5) MetaManagement: Transcending the Conventional
Although most books and articles addressed to managers would make it seem as if their responsibilities can be mastered by learning a few simple rules and skills, the fact is that management is extraordinarily complex and challenging, one of the most complicated roles in our society. It should be regarded as a true profession. The term MetaManagement refers to that higher calling, that transcends the ordinary. To meet the new requirements of leadership in the 21st century managers need to be aware of concepts not typically covered in traditional business school curricula. These include, of course, paradoxical management and changing concepts of success and failure. But they also include the new significance of situation design, the shifting characteristics of the modern workforce, the role of intrinsic vs. extrinsic rewards, the actual conditions that elicit innovation, the altered context of work—globalization, virtual organization, new technologies, and, of special importance currently, leadership and ethics. This presentation introduces managers to these still largely invisible forces that will increasingly shape their working environment, giving them potent new ways to approach their multifaceted responsibilities.

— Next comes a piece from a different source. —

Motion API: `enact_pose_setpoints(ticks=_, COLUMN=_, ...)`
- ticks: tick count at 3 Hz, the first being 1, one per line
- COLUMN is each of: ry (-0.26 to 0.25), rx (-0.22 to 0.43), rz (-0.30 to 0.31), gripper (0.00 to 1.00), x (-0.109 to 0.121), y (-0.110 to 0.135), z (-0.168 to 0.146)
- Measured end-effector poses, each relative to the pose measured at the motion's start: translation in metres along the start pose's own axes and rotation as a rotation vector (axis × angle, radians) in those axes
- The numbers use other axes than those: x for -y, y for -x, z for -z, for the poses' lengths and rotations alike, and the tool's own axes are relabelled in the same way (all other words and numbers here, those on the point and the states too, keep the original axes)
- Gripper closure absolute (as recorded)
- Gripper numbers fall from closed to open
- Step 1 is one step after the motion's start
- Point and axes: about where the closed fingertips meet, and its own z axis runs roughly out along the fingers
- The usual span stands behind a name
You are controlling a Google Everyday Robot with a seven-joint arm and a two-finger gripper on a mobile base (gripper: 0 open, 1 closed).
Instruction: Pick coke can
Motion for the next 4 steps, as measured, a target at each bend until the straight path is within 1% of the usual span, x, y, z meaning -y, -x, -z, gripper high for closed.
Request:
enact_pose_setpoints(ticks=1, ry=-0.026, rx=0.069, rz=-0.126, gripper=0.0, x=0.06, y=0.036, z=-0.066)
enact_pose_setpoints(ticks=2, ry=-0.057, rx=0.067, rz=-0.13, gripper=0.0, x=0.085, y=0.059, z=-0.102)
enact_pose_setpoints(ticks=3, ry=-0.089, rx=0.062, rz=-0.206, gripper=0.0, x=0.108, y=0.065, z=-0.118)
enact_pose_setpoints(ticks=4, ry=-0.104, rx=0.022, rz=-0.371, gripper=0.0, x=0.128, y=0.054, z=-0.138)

6) Educational Leadership in the 21st Century
Public education is in the midst of a crisis that threatens its very existence. The public is demanding improvement, but most of the changes demanded, and now being instituted, are counter-productive. Educational leaders are caught in one dilemma after another, trying to utilize the latest in pedagogical research, and at the same time trying to satisfy the public outcries. The entire establishment upon which our nation depends for the development of an informed citizenry and a civil society is in danger. School administrators need new ways of perceiving and coping with these dilemmas. Dr. Farson’s approach to this issue is described in his recent article in The School Administrator, Decisions, Dilemmas and Dangers, which appears in the Commentary section of this web site.